Sonda, która tropi asteroidy

LISA Pathfinder okazała się bardzo skuteczna w wykrywaniu tzw. NEO. Nie chodzi oczywiście o głównego bohatera filmu Matrix, a o Near Earth Objects – obiekty kosmiczne znajdujące się bardzo blisko Ziemi. Termin ten dotyczy nie tylko asteroid, meteroid, ale i wszelkiej maści kosmicznych śmieci, których ludzkość wygenerowała już całkiem sporo jak na tak krótki czas naszej eksploracji kosmosu. NEO potrafią być niebezpieczne, zarówno dla łączności satelitarnej, jak też, w przypadku większych obiektów, dla powierzchni naszej planety. Dlatego ich wczesne wykrywanie jest tak ważne.
Sonda, która tropi asteroidy

https://youtu.be/8wVLywXucxg

Zwykle do wykrywania NEO używa się teleskopów stacjonarnych. Ma to jednak pewne wady. Najpoważniejszą jest brak możliwości wykrycia obiektu nadlatującego od strony Słońca. Przykład? Meteroid z Czelabińska.
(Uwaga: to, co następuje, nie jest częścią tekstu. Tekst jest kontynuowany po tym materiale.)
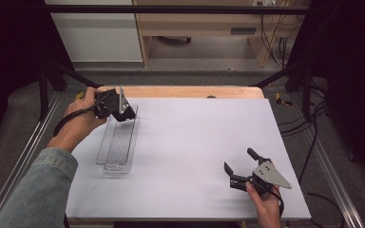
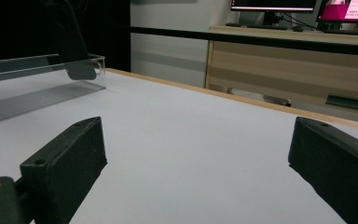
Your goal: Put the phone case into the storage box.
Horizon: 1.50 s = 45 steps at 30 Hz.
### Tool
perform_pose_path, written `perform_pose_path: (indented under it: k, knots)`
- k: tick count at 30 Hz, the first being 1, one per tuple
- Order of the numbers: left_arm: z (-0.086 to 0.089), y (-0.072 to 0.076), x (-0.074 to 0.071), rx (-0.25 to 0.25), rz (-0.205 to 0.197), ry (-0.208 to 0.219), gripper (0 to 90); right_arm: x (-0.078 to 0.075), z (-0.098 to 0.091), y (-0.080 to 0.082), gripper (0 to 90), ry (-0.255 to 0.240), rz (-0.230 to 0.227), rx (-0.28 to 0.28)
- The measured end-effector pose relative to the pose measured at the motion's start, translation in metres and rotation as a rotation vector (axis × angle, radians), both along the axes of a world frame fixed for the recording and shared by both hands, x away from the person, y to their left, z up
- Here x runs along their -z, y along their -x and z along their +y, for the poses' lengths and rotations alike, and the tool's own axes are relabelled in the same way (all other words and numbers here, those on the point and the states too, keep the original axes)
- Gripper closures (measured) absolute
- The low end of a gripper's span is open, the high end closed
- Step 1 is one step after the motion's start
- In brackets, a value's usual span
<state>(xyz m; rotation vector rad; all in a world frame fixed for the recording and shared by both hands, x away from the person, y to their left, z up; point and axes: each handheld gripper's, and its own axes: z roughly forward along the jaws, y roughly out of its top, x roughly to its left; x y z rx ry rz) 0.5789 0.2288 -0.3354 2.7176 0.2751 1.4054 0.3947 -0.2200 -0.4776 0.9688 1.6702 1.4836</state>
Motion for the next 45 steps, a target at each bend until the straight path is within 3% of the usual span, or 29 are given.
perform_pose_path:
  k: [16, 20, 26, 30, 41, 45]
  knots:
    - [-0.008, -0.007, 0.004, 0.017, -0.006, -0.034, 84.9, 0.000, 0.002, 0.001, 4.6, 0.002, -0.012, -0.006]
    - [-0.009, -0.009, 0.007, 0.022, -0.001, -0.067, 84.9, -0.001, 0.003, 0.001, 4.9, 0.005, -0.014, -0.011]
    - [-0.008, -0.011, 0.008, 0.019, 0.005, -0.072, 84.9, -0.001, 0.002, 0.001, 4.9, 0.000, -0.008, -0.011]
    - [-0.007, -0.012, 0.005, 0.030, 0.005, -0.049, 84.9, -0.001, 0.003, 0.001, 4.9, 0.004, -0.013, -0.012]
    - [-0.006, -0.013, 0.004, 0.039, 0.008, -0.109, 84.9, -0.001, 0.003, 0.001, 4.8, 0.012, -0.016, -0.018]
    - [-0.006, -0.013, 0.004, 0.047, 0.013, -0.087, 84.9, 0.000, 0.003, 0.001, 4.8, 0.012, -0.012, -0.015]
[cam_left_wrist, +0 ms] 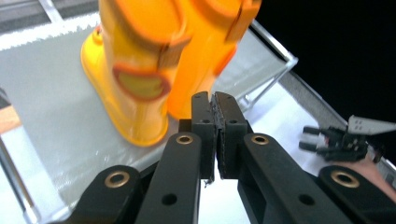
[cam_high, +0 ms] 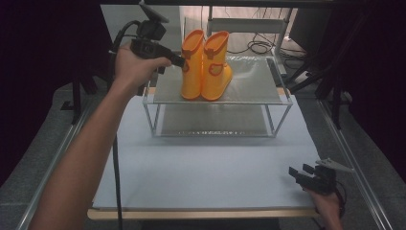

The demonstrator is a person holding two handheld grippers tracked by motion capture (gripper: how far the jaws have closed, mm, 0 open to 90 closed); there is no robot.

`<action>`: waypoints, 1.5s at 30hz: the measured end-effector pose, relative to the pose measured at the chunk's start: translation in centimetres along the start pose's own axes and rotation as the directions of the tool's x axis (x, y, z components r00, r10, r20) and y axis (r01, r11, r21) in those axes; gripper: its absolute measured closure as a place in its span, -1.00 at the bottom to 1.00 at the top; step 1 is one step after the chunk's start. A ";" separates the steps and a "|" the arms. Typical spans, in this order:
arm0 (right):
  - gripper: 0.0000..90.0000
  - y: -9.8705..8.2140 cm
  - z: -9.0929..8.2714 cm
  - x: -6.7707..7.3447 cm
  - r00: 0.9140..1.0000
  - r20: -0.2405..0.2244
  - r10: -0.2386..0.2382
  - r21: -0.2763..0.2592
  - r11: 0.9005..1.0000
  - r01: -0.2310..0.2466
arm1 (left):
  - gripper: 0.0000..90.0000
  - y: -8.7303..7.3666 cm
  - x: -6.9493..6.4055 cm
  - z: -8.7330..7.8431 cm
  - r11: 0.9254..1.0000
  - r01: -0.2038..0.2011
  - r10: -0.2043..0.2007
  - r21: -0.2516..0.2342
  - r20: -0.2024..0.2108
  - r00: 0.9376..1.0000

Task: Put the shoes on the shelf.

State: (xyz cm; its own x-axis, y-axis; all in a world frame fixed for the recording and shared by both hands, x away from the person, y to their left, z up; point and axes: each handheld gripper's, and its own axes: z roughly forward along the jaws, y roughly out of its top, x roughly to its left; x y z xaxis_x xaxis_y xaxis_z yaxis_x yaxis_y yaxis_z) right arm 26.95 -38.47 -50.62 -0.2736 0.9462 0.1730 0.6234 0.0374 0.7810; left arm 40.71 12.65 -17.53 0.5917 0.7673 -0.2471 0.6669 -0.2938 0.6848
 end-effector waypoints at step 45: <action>-0.29 0.0 -0.3 -0.1 1.000 0.006 -0.003 -0.007 1.000 0.003 | 0.99 -5.2 7.5 12.4 0.991 0.132 -0.130 0.026 -0.062 0.990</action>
State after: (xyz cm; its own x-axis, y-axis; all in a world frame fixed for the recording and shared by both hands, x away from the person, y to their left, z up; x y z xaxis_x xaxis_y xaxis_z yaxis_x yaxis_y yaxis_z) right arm 26.82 -38.69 -50.48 -0.2709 0.9479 0.1673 0.6174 0.0378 0.7857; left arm 47.26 12.89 -31.45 0.4707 0.8328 -0.2913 0.7508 -0.2047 0.6280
Najlepszą lokalizacją do śledzenia takich obiektów jest orbita planety. W jaki sposób LISA Pathfinder znajduje NEO? Za pomocą specjalnych kamer, zwanych star tracker, które służą głównie do wychwytywania pozycji sondy. Są one specjalnie przystosowane do zróżnicowanych warunków świetlnych, panujących w przestrzeni kosmicznej. Dzięki nim udaje się uzyskać np. takie obrazy.

Obrazy te powstają przez nałożenie na siebie trzech fragmentów, z których każdy stanowi nagranie 10-minutowe. Nie jest to najszybsze rozwiązanie, bo przetworzenie każdego zajmuje 20 minut, co sprawia, że na gotowy obraz czekać trzeba godzinę. Jednak dzięki temu są one niezwykle dokładne i pozwalają szybciej wykryć zbliżający się obiekt.

Prewencyjne śledzenie obiektów kosmicznych w najbliższym sąsiedztwie Ziemi jest bardzo ważne. Najświeższy przypadek, o którym niedawno pisaliśmy – w październiku naszą planetę minie niemała asteroida. Będzie to obiekt nazwany przez naukowców: 2012 TC4.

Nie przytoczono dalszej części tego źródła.